Everything you need to know to prepare the cluster for the installation of CouchDB.
If you do not have a firewall between your servers, then you can skip this.
CouchDB in cluster mode uses the port 5984 just as standalone, but is also
uses 5986 for the admin interface.
Erlang uses TCP port 4369 (EPMD) to find other nodes, so all servers must be
able to speak to each other on this port. In an Erlang Cluster, all nodes are
connected to all other nodes. A mesh.
Warnung
If you expose the port 4369 to the Internet or any other untrusted
network, then the only thing protecting you is the
cookie.
Every Erlang application then uses other ports for talking to each other. Yes, this means random ports. This will obviously not work with a firewall, but it is possible to force an Erlang application to use a specific port rage.
This documentation will use the range TCP 9100-9200. Open up those ports in
your firewalls and it is time to test it.
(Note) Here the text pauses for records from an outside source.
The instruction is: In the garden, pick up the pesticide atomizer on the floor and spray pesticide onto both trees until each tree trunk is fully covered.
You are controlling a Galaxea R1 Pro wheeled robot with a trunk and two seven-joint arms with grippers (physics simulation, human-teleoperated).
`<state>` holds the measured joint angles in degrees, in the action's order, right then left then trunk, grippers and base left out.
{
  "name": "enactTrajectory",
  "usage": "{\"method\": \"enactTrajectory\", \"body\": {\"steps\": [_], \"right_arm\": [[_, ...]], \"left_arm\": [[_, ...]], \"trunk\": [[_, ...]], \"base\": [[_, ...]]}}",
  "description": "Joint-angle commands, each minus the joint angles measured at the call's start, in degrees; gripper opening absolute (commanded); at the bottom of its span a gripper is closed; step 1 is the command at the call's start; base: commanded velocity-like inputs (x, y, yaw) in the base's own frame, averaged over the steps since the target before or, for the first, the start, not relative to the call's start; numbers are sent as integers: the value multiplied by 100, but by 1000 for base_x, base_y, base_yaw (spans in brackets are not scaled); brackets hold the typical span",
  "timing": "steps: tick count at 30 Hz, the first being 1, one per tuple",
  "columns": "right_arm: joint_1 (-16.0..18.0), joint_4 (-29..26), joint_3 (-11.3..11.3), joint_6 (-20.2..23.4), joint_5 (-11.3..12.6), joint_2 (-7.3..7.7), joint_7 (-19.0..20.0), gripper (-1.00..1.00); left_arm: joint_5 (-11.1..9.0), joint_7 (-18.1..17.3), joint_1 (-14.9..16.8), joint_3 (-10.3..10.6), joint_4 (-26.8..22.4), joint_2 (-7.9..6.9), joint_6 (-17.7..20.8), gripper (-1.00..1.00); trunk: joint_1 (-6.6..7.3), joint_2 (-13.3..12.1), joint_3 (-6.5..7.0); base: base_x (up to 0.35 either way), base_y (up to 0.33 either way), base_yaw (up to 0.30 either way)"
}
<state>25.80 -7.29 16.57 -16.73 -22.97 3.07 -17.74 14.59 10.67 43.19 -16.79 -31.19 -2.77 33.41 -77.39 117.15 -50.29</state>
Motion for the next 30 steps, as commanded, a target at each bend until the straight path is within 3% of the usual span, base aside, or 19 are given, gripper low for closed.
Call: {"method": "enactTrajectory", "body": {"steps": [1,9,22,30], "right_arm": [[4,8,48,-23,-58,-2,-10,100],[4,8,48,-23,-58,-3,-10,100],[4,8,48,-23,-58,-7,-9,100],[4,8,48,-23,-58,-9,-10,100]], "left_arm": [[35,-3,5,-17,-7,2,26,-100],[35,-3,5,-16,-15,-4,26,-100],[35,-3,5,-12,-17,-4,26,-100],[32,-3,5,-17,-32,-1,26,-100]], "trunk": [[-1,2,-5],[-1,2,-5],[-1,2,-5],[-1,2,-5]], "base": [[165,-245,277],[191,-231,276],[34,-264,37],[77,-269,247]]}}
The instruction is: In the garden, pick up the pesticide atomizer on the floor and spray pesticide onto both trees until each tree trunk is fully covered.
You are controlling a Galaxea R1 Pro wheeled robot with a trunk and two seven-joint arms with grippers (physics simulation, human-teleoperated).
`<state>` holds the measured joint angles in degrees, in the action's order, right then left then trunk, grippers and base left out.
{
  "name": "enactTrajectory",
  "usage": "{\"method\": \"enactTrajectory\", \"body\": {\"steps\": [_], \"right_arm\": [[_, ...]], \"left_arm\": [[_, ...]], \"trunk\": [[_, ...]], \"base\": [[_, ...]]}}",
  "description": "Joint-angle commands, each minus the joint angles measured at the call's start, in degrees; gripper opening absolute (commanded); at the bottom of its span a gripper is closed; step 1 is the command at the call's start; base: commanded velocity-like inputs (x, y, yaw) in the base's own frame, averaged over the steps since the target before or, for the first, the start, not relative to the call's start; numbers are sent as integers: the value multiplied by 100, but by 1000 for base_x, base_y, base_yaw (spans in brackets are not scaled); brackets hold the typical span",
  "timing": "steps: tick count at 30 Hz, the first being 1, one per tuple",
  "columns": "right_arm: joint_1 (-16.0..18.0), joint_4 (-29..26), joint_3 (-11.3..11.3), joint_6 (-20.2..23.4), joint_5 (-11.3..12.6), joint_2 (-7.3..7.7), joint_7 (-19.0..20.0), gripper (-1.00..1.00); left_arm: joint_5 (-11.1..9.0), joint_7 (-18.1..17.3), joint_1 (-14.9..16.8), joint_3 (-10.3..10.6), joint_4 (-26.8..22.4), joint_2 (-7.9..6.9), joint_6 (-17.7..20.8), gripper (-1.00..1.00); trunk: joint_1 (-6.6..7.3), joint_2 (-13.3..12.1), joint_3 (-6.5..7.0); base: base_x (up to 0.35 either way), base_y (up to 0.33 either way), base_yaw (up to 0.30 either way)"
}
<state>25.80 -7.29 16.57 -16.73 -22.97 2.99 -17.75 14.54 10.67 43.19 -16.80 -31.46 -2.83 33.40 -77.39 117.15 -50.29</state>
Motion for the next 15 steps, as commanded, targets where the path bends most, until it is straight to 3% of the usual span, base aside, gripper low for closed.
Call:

You need 2 servers with working hostnames. Let us call them server1 and server2.
On server1:
erl -sname bus -setcookie 'brumbrum' -kernel inet_dist_listen_min 9100 -kernel inet_dist_listen_max 9200
Then on server2:
erl -sname car -setcookie 'brumbrum' -kernel inet_dist_listen_min 9100 -kernel inet_dist_listen_max 9200
erl the Erlang shell.-sname bus the name of the Erlang node.-setcookie 'brumbrum' the “password” used when nodes connect to each
other.-kernel inet_dist_listen_min 9100 the lowest port in the rage.-kernel inet_dist_listen_max 9200 the highest port in the rage.This gives us 2 Erlang shells. shell1 on server1, shell2 on server2.
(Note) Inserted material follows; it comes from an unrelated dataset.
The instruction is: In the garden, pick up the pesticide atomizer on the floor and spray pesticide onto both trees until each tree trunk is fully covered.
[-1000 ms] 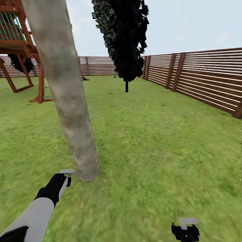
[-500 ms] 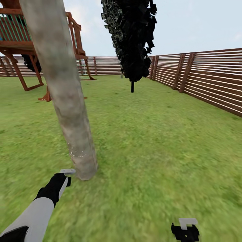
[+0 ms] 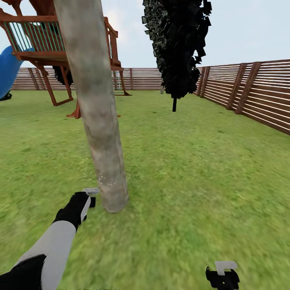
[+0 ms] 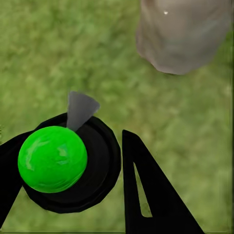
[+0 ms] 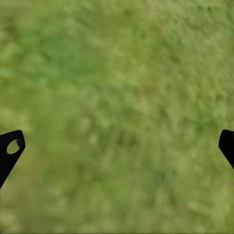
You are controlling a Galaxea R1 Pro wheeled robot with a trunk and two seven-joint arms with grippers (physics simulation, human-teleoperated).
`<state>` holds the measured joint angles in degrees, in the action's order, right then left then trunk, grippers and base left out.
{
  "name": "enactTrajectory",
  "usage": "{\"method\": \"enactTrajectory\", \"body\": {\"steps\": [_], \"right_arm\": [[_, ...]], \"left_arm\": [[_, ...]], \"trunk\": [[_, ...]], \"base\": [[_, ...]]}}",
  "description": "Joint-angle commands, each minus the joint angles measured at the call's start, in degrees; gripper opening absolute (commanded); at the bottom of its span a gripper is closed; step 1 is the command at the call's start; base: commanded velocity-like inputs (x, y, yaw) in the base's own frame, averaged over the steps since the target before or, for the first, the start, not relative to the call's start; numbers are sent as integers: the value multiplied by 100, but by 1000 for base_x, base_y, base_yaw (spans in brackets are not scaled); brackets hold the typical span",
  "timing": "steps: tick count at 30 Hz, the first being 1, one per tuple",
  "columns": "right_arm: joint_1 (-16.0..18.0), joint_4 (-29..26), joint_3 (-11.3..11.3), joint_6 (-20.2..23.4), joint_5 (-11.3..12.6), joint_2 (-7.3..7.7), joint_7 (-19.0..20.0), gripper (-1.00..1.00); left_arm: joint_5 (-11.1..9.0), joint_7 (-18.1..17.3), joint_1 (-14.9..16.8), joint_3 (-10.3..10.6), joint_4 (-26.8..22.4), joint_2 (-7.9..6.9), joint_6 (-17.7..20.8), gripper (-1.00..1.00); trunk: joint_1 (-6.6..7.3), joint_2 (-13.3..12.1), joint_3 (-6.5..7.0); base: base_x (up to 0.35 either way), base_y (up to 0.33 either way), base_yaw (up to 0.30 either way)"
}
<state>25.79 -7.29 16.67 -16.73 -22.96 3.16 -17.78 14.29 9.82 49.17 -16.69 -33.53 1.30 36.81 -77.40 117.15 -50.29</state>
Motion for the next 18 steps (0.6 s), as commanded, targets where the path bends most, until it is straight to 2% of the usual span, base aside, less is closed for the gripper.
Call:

Time to connect them. The . is to Erlang what ; is to C.
In shell1:
net_kernel:connect_node(car@server2).
This will connect to the node called car on the server called server2.
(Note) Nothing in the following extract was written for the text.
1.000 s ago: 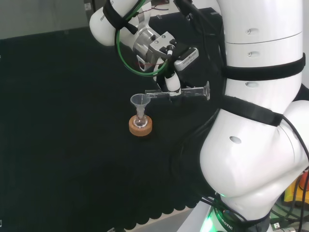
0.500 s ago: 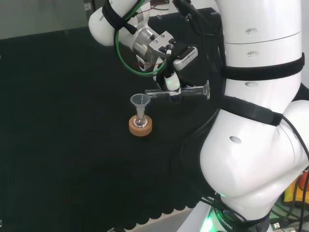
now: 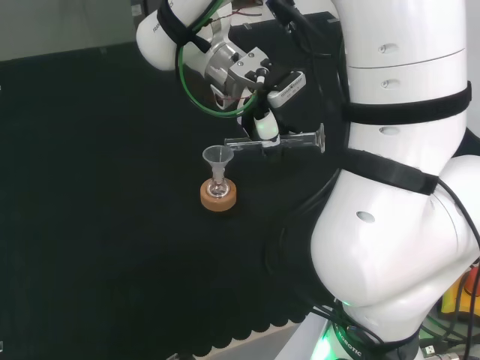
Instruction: Pour the water from the graduated cylinder into the round-bottom flask.
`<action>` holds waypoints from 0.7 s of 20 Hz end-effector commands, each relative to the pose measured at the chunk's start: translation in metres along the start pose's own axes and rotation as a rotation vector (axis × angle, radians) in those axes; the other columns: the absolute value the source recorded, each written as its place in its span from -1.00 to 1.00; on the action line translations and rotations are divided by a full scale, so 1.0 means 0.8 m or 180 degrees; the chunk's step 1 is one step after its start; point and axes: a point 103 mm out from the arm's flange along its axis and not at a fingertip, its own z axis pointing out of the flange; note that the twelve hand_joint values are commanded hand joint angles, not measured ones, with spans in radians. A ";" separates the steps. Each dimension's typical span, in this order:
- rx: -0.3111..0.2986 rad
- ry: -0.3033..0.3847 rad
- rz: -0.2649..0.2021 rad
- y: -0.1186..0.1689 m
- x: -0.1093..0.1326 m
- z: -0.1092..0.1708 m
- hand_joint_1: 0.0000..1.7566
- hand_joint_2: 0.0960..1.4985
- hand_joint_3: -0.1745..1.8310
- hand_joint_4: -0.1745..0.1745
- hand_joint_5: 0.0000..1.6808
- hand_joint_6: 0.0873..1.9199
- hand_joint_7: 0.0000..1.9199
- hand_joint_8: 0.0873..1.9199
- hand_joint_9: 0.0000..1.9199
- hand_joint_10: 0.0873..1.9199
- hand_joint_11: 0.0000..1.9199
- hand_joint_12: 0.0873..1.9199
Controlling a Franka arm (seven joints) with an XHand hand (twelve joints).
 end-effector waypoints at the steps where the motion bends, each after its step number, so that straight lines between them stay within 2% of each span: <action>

If that returns true, then you have a Erlang cluster, and the firewalls are open. If you get false or nothing at all, then you have a problem with the firewall.
Run in both shells:
register(shell, self()).
shell1:
{shell, car@server2} ! {hello, from, self()}.
shell2:
flush().
{shell, bus@server1} ! {"It speaks!", from, self()}.
shell1:
flush().
To close the shells, run in both:
q().
Open sys.config, on all nodes, and add inet_dist_listen_min, 9100 and
inet_dist_listen_max, 9200 like below:
[
{lager, [
{error_logger_hwm, 1000},
{error_logger_redirect, true},
{handlers, [
{lager_console_backend, [debug, {
lager_default_formatter,
[
date, " ", time,
" [", severity, "] ",
node, " ", pid, " ",
message,
"\n"
]
}]}
]},
{inet_dist_listen_min, 9100},
{inet_dist_listen_max, 9200}
]}
].
Open up vm.args and set the -setcookie to something secret. This must be
identical on all nodes.
Set -name to the name the node will have. All nodes must have a unique name.
All nodes authenticates users locally, so you must add an admin user to local.ini on all nodes. Otherwise you will not be able to login on the cluster.